▸ **WHAT TO WORK ON**
State how many lines in the listing below hold the string "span"; nothing else is wanted.

▸ **AVAILABLE DATA**
%%

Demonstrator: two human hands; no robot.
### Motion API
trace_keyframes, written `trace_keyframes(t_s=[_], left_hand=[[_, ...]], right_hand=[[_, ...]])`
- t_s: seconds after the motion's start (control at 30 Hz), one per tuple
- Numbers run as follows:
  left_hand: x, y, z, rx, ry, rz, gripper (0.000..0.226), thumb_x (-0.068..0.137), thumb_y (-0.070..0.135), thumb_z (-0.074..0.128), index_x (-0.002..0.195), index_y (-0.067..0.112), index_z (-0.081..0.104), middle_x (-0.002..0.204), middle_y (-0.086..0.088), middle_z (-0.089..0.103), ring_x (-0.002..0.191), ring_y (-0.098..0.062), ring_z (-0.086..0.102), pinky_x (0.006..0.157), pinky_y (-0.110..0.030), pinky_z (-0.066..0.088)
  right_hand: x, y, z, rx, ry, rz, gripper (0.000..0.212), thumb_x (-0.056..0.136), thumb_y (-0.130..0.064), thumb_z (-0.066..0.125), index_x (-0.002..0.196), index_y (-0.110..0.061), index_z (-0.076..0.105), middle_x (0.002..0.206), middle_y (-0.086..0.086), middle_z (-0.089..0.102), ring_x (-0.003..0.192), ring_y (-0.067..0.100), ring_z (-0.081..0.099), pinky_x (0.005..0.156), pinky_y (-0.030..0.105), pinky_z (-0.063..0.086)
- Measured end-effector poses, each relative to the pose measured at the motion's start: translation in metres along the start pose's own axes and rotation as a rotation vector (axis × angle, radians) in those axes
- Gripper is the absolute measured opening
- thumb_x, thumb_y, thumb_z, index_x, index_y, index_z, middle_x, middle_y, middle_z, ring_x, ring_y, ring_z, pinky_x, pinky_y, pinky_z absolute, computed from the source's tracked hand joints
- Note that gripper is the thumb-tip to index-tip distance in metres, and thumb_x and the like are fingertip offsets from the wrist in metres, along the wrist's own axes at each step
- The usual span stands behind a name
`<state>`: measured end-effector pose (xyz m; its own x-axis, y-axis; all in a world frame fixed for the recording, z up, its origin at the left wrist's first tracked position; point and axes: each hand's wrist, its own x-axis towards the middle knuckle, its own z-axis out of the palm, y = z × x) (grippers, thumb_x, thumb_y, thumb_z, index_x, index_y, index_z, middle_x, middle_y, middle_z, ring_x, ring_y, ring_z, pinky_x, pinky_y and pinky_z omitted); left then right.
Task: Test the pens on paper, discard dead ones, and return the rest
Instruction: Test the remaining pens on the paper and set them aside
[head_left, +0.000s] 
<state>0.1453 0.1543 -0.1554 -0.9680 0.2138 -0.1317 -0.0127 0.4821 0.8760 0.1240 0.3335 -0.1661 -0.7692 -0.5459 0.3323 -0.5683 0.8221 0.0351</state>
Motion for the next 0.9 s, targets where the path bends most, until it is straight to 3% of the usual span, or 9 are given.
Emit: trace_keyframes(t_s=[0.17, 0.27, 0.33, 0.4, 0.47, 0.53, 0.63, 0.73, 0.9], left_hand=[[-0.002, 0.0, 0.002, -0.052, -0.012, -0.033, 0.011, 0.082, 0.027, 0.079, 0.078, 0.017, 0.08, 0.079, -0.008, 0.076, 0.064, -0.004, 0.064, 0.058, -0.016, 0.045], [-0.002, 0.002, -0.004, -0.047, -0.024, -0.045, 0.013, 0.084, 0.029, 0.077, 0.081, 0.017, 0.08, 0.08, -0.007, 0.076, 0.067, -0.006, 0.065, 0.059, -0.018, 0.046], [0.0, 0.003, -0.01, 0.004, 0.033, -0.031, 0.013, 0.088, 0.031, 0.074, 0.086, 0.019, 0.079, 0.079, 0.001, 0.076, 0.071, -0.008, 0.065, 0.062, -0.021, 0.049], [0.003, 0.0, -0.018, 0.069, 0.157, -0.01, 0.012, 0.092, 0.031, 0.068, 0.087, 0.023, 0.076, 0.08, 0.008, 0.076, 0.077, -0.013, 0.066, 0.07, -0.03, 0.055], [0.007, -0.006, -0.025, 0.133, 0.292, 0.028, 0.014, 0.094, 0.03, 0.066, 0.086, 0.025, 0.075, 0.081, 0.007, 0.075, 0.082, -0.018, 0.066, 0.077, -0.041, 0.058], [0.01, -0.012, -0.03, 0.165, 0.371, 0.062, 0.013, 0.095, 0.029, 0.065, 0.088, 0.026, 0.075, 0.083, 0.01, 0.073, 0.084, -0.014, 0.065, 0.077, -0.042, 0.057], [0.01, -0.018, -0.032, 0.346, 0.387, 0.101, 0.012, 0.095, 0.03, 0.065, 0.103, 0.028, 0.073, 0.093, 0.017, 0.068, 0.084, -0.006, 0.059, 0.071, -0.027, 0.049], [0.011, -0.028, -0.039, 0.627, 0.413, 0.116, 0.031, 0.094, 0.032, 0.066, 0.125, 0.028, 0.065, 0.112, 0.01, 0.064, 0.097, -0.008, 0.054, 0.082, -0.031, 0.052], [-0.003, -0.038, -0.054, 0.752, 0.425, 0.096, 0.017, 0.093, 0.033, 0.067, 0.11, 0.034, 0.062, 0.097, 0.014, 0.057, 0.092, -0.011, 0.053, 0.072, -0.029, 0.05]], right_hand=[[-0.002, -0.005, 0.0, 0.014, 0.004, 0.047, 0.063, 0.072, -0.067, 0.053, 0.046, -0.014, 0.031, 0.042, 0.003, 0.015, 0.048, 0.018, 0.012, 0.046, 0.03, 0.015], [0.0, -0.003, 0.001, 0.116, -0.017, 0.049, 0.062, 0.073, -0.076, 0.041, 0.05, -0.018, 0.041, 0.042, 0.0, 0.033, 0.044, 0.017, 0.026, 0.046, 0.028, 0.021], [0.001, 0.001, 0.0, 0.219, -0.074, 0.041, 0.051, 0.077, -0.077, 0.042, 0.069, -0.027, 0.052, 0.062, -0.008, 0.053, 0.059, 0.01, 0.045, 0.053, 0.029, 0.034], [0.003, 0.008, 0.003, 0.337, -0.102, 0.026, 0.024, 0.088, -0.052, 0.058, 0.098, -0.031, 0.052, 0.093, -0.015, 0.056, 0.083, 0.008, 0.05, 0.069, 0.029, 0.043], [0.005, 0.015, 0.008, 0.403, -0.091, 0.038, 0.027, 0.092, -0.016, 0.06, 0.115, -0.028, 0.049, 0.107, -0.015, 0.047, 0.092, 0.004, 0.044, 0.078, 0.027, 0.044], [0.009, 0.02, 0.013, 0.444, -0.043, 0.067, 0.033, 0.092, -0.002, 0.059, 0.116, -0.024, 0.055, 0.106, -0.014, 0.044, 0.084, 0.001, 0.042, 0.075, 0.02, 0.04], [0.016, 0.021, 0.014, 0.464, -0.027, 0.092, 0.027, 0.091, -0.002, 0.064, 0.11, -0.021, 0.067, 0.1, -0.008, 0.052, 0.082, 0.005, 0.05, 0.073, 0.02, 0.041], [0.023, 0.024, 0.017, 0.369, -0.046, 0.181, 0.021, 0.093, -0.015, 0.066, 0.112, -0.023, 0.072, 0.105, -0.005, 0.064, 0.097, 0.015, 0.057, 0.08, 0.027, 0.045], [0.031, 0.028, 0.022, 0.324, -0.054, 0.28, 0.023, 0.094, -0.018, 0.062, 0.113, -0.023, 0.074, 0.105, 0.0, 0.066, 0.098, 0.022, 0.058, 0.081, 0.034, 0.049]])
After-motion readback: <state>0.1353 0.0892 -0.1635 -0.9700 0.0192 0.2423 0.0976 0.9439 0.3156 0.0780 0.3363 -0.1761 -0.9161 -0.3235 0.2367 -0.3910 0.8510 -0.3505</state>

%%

▸ **THE ANSWER**
2